Estamos asistiendo a un momento de cambio profundo en la dinámica entre las organizaciones y los clientes sin precedentes anteriormente. Los mensajes unívocos de las organizaciones hacia los usuarios están subvirtiéndose y ahora son los usuarios los que proponen tanto a las organizaciones como a las marcas qué es lo que quieren y desean obtener de ellas.

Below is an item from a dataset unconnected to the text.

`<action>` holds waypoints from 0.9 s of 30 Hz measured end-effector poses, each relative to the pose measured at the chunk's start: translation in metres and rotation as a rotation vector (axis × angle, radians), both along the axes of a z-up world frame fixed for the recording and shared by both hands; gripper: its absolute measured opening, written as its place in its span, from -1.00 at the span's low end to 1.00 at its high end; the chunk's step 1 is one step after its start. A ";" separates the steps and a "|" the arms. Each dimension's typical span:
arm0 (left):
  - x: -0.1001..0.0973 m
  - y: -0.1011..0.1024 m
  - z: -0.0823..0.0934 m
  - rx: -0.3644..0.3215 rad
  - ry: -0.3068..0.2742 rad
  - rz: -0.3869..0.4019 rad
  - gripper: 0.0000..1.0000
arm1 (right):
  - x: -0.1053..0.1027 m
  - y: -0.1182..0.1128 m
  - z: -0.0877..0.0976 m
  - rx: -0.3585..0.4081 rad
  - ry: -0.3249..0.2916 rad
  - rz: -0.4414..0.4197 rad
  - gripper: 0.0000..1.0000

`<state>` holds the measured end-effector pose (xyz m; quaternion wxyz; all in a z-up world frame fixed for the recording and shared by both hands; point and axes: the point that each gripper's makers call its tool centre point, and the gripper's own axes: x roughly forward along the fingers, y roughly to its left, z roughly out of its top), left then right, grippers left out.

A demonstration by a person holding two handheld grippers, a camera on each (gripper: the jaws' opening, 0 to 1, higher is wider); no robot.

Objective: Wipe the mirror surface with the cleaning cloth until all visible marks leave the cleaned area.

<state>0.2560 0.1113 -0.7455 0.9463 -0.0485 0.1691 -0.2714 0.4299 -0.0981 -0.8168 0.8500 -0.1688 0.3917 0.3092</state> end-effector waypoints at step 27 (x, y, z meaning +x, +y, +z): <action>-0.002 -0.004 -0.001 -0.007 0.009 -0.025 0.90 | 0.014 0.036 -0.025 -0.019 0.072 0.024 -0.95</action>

Los dictados unidireccionales de la empresa hacia el cliente están condenados a morir o deberían estarlo si las empresas desean estar en sintonía con sus clientes. Podríamos decir que el elemento catalizador de este gran cambio en la nueva relación cliente-organización es internet. La aparición de nuevos canales y formas de comunicación entre usuarios como son las redes sociales dan lugar a espacios nuevos que dan pie a que las experiencias de cliente tomen una dimensión increíble dentro de la red. El usuario comenta sobre su experiencia con tal o cual producto, marca o servicio y es él dentro de esa masa crítica el que va a dictar qué es lo que quiere y cómo lo quiere a las organizaciones. Estos cambios están dando lugar a un profundo cambio en la relación entre organizaciones y clientes.

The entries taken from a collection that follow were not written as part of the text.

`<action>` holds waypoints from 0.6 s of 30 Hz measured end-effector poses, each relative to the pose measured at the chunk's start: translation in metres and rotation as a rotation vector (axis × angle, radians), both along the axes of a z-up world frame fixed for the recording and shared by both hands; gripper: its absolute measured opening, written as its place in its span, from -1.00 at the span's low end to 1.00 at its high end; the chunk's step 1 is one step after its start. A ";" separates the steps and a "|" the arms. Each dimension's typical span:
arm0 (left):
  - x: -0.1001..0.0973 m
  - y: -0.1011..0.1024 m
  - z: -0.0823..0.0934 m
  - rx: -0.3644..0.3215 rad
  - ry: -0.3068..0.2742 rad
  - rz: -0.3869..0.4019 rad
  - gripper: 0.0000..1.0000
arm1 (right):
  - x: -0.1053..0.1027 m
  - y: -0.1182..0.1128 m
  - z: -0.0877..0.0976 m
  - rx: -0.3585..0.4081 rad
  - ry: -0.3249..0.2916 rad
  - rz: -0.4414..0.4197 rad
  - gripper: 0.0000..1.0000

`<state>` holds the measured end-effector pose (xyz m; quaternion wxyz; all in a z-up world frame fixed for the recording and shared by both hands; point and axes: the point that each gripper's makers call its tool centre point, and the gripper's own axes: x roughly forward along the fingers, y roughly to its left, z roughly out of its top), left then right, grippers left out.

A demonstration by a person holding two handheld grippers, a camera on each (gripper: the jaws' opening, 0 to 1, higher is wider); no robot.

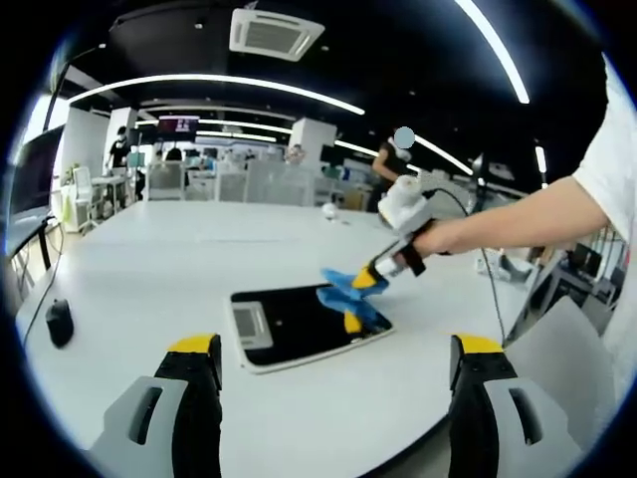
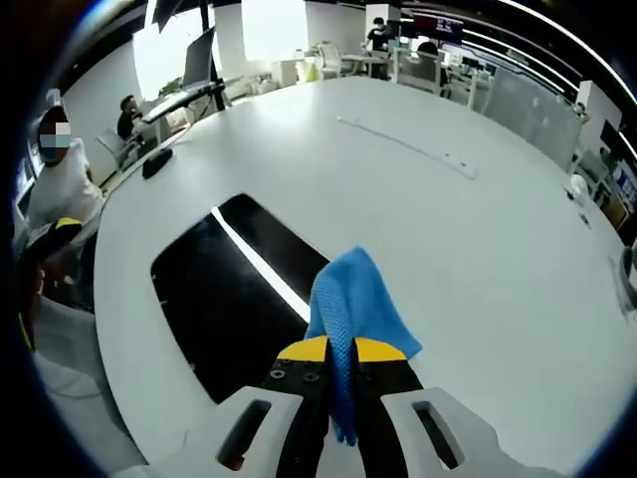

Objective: Wipe the mirror surface with the cleaning cloth until all visible marks leave the cleaned area.

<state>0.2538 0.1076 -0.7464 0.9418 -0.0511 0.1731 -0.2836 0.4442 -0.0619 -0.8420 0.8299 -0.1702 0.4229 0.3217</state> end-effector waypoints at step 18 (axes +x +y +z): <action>-0.001 0.000 -0.002 -0.006 0.013 -0.006 0.85 | -0.001 0.007 -0.006 -0.018 0.038 -0.006 -0.95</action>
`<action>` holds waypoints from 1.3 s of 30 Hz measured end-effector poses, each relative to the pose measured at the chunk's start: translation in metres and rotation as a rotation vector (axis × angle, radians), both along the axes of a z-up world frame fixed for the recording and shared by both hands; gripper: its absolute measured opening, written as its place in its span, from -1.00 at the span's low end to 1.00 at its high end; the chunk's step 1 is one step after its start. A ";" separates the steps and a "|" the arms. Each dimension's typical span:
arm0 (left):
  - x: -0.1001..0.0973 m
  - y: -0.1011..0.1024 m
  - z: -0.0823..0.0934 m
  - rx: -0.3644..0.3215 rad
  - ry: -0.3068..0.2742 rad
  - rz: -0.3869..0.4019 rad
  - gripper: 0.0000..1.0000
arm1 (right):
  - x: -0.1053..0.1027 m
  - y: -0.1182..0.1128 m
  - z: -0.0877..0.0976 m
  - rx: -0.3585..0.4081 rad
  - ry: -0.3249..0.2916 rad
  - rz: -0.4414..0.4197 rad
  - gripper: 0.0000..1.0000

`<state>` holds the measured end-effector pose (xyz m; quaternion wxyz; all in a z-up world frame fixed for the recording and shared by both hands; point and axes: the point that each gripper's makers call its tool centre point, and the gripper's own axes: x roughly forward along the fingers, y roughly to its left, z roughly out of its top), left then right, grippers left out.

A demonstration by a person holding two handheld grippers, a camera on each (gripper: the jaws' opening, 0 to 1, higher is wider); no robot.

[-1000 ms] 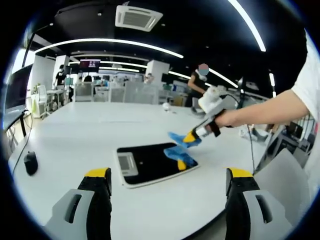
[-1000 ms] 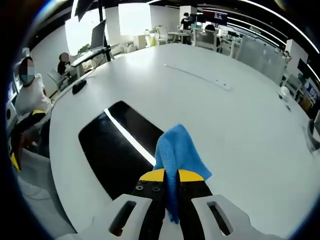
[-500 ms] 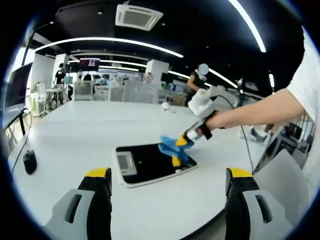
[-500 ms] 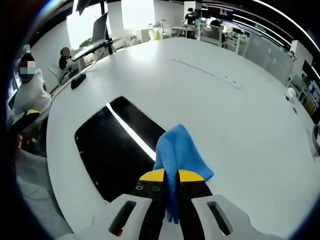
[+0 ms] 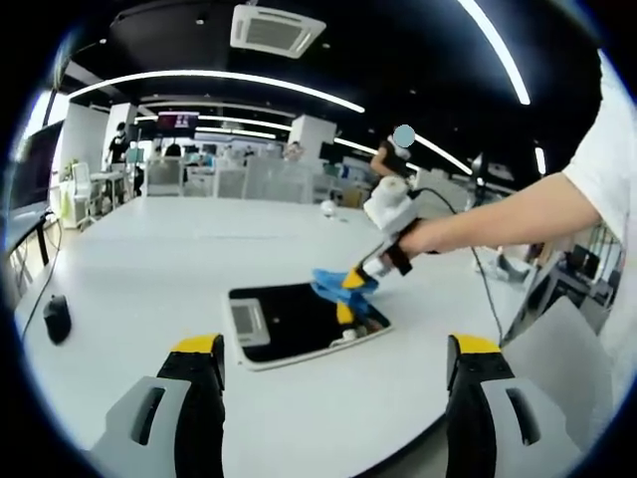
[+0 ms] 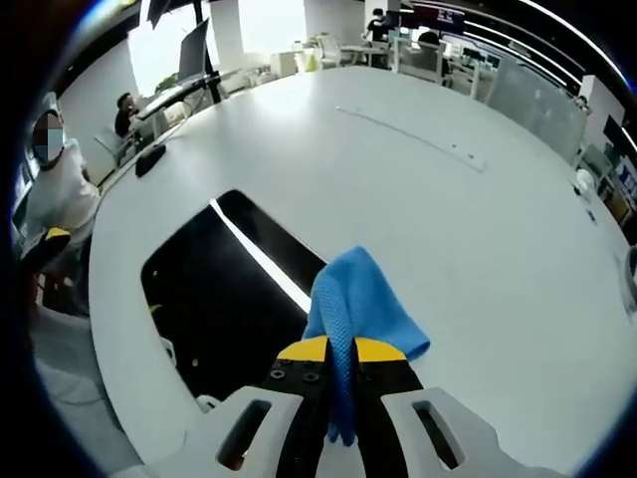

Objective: Wipe the mirror surface with the cleaning cloth until all visible marks leave the cleaned area.

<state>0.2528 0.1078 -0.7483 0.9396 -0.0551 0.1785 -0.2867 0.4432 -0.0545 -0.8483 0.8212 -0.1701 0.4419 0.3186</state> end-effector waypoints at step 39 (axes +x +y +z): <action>-0.001 -0.004 0.000 -0.015 0.001 -0.021 0.83 | 0.004 0.003 -0.007 -0.028 0.002 -0.001 -0.95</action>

Desgraciadamente, los cambios no son tan rápidos como se quieren, estamos en un momento delicado y muchas empresas todavía no se están adaptando al mismo ritmo a esta nueva forma de relación. Una prueba de ello es lo que desde el Instituto de Marketing de Servicios se ha observado sobre esto: existe una clara y peligrosa desconexión entre lo que siguen haciendo las empresas y lo que esperan de ellas los usuarios, algo que no favorece en nada la fidelización de esos clientes.
Lo cierto es que a pesar de que los estudios revelan que el consumidor actual en nuestro país sigue la tendencia global y busca productos o servicios a medida personal, en muchas empresas no se han dado cuenta de este cambio y se sigue percibiendo al cliente como si fuese el mismo de hace 10 o 20 años. Una situación así es bastante inquietante ya que las formas de relación están cambiando radicalmente y no existe una sincronía en muchos de los casos. Este cambio se constata día a día con la gran masa de personas que a través de los nuevos canales que surgen en internet están conformando una nueva forma de entender el marketing y dando lugar a una nueva percepción del cliente- usuario.

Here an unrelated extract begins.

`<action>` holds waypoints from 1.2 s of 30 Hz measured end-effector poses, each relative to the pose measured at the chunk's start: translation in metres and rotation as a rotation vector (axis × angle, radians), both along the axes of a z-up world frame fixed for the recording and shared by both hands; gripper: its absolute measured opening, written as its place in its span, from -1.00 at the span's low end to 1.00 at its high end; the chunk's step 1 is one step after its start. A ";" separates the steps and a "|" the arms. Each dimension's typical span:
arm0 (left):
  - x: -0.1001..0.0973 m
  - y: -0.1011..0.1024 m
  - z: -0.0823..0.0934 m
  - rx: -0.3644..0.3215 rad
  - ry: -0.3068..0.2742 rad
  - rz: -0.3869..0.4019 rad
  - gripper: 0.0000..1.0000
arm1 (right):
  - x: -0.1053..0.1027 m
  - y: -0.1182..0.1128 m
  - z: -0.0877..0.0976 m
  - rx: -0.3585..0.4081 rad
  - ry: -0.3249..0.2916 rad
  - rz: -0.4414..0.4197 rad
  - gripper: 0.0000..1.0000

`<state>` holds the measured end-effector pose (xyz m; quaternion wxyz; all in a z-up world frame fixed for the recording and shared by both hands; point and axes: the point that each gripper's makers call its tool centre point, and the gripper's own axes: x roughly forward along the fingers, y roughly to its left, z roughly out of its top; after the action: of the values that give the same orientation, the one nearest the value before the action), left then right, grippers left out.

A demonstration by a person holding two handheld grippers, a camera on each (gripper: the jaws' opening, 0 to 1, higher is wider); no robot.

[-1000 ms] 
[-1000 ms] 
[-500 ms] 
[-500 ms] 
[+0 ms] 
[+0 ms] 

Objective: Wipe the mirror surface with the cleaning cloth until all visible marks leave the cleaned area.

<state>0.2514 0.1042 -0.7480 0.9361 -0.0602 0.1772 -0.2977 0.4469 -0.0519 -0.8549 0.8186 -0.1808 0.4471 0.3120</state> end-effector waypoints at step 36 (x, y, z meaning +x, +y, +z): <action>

El cliente ha encontrado en internet su espacio para tomar la parcela de poder que le corresponde a la hora de decidir… y lo está haciendo. Los clientes están cansados de ser tratados como uno más. Están cansados de tener que adaptarse a las características y atributos de los servicios que les ofrecen, en vez de que éstos adapten a sus gustos o expectativas personales. Internet ha sido probablemente la mecha que ha hecho que el cliente se reconozca con otras personas como él dentro de esa masa crítica, con personas con sus mismos gustos, aficiones o fobias para tomar conciencia de su poder y recuperar ese lugar que le pertenece.
Este cambio profundo de relación con el usuario inevitablemente va más allá del mundo virtual, se trata de una nueva mentalidad que ha sido propiciada por las nuevos canales que ofrece Internet y cuyo resultado también se acabará aplicando a otros tipos de canales más fisicos y tangibles en la vida no virtual.